■ **Activity**: The data below must be copied in full and without any change.

■ **Record extracts**:
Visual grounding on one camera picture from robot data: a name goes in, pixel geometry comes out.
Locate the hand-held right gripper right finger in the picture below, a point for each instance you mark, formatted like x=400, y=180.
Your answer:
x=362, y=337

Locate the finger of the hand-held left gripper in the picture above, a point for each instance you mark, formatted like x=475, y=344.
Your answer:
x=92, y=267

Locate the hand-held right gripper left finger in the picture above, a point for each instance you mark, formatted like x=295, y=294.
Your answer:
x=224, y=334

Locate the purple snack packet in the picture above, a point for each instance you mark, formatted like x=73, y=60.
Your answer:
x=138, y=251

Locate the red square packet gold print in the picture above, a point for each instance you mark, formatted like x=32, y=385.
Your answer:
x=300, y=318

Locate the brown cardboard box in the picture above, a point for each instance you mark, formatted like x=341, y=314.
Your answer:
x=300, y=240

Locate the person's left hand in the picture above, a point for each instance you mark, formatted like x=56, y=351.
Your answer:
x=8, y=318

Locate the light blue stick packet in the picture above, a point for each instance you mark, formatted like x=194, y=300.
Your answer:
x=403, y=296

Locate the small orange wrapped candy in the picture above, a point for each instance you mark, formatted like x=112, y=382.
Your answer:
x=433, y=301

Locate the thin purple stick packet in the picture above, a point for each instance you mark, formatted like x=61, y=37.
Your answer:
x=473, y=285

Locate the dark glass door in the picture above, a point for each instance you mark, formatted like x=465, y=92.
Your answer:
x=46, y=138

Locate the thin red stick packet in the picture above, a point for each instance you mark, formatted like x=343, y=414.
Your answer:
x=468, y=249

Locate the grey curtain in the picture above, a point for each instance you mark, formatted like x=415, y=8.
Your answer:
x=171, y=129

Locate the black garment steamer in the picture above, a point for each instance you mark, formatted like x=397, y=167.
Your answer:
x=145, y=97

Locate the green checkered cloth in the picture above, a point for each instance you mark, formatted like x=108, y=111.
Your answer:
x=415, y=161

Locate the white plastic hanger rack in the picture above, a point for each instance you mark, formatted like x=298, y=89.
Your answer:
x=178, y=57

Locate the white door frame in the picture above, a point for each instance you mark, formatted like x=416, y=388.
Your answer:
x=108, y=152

■ **Completed task**:
Visual grounding on one camera picture from robot data: a name goes in, pixel geometry comes out.
Locate the hand-held right gripper right finger in the picture below, a point for each instance you mark, formatted like x=400, y=180.
Your answer:
x=362, y=337

Locate the finger of the hand-held left gripper in the picture above, a point for each instance you mark, formatted like x=475, y=344.
Your answer:
x=92, y=267

Locate the hand-held right gripper left finger in the picture above, a point for each instance you mark, formatted like x=295, y=294.
Your answer:
x=224, y=334

Locate the purple snack packet in the picture above, a point for each instance you mark, formatted like x=73, y=60.
Your answer:
x=138, y=251

Locate the red square packet gold print in the picture above, a point for each instance you mark, formatted like x=32, y=385.
Your answer:
x=300, y=318

Locate the brown cardboard box in the picture above, a point for each instance you mark, formatted like x=341, y=314.
Your answer:
x=300, y=240

Locate the person's left hand in the picture above, a point for each instance you mark, formatted like x=56, y=351.
Your answer:
x=8, y=318

Locate the light blue stick packet in the picture above, a point for each instance you mark, formatted like x=194, y=300.
Your answer:
x=403, y=296

Locate the small orange wrapped candy in the picture above, a point for each instance you mark, formatted like x=112, y=382.
Your answer:
x=433, y=301

Locate the thin purple stick packet in the picture above, a point for each instance you mark, formatted like x=61, y=37.
Your answer:
x=473, y=285

Locate the dark glass door in the picture above, a point for each instance you mark, formatted like x=465, y=92.
Your answer:
x=46, y=138

Locate the thin red stick packet in the picture above, a point for each instance you mark, formatted like x=343, y=414.
Your answer:
x=468, y=249

Locate the grey curtain in the picture above, a point for each instance you mark, formatted like x=415, y=8.
Your answer:
x=171, y=129

Locate the black garment steamer in the picture above, a point for each instance you mark, formatted like x=397, y=167.
Your answer:
x=145, y=97

Locate the green checkered cloth in the picture above, a point for each instance you mark, formatted like x=108, y=111.
Your answer:
x=415, y=161

Locate the white plastic hanger rack in the picture above, a point for each instance you mark, formatted like x=298, y=89.
Your answer:
x=178, y=57

Locate the white door frame in the picture above, a point for each instance you mark, formatted like x=416, y=388.
Your answer:
x=108, y=152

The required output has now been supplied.